For all bit strings $x$, $y$ and Kolmogorov complexity $K$, is $K(xy) > K(x)$?

  • $\begingroup$ (Expect any example having a shortish description in natural language or any formalism of choice to have a short program. That said, how about x the binary representation of Ackermann-Péter(4, 2) sans last bit, y 1?) $\endgroup$
    – greybeard
    Nov 24, 2019 at 7:04
  • $\begingroup$ I don’t think that always holds. For example $xy$ could have very low complexity. Of course given $xy$ you could extract $x$ given its length, so your inequality holds with the corresponding error term. $\endgroup$ Nov 24, 2019 at 7:13

2 Answers 2


Let $w = 0^{2^n}$, so that $K(w) = O(\log n)$. The string $w$ has $2^n+1$ prefixes, and so some prefix $x$ satisfies $K(x) \geq n$. This example strongly violates your inequality.

On the other hand, given $xy$ and $|x|$, we can easily extract $x$. This shows that $K(x) \leq K(xy) + O(K(|x|))$. In particular, if $|x| = n$ then $K(xy) \geq K(x) - O(\log n)$.


While this example might have to be tweaked a little, consider a bitstring of 8192 zeroes followed by 273 ones. Let's call this string x. Now let's have y equal to 7919 ones.

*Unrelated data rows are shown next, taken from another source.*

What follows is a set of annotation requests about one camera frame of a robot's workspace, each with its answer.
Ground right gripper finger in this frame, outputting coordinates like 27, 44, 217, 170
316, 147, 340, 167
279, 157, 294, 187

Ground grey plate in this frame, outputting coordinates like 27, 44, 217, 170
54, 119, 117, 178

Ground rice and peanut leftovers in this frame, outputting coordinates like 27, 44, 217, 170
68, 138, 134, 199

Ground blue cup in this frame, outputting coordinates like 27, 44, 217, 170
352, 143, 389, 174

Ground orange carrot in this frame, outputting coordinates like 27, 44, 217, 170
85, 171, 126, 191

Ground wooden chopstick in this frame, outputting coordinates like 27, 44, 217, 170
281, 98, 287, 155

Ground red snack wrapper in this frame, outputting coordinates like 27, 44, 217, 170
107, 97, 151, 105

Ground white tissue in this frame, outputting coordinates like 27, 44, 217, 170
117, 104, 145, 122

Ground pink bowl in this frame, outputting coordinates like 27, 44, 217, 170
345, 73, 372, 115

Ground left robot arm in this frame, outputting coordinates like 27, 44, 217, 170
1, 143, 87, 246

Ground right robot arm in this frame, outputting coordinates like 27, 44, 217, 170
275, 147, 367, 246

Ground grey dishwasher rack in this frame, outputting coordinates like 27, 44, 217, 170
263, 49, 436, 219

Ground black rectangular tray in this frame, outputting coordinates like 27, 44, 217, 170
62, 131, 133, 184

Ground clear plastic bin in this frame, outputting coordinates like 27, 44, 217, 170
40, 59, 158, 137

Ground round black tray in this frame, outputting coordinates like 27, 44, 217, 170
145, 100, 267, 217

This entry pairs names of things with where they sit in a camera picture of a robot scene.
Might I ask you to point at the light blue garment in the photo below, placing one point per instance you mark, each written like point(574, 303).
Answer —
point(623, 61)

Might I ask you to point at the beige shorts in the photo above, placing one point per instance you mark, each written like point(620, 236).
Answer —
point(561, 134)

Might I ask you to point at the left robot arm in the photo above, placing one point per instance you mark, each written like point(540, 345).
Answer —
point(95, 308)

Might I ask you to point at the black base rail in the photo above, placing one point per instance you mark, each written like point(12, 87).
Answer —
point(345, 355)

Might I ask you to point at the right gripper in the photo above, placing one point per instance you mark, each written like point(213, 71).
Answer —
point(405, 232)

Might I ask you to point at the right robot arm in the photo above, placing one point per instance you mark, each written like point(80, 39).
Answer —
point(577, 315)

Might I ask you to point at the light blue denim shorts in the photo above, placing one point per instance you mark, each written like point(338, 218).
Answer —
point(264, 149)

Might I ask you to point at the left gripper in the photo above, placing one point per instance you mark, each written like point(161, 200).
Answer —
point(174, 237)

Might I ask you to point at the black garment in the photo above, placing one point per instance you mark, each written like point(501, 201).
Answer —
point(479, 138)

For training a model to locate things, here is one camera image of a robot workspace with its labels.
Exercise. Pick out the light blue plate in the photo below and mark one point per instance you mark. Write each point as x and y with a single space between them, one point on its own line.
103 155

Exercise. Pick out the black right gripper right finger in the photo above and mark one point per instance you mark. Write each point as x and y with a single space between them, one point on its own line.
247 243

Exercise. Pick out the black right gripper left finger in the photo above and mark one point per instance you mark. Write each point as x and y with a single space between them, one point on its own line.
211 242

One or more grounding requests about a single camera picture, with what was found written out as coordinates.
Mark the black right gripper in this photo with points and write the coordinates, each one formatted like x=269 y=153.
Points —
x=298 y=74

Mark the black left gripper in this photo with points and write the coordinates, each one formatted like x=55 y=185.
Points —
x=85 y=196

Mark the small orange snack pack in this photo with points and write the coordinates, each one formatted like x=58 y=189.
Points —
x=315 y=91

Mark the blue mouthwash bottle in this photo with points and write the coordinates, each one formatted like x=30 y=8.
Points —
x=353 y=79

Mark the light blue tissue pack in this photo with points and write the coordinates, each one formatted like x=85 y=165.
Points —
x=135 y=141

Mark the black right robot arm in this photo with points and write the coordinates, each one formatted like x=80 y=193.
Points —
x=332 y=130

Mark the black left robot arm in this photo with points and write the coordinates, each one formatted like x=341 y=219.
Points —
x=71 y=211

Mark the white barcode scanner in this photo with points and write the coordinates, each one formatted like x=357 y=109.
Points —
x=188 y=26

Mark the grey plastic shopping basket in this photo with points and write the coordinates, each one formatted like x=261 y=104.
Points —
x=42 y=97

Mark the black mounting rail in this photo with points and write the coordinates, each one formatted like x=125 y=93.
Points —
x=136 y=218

Now concatenate: The string xy is 2^13 zeroes followed by 2^13 ones. It has a shorter description than x or y, and one can probably write a shorter algorithm to generate it that to generate either x or y alone.

Following an approach like this, for any given constant c, I think one could make an example where K(xy) < K(x) - c and K(xy) < K (y) - c.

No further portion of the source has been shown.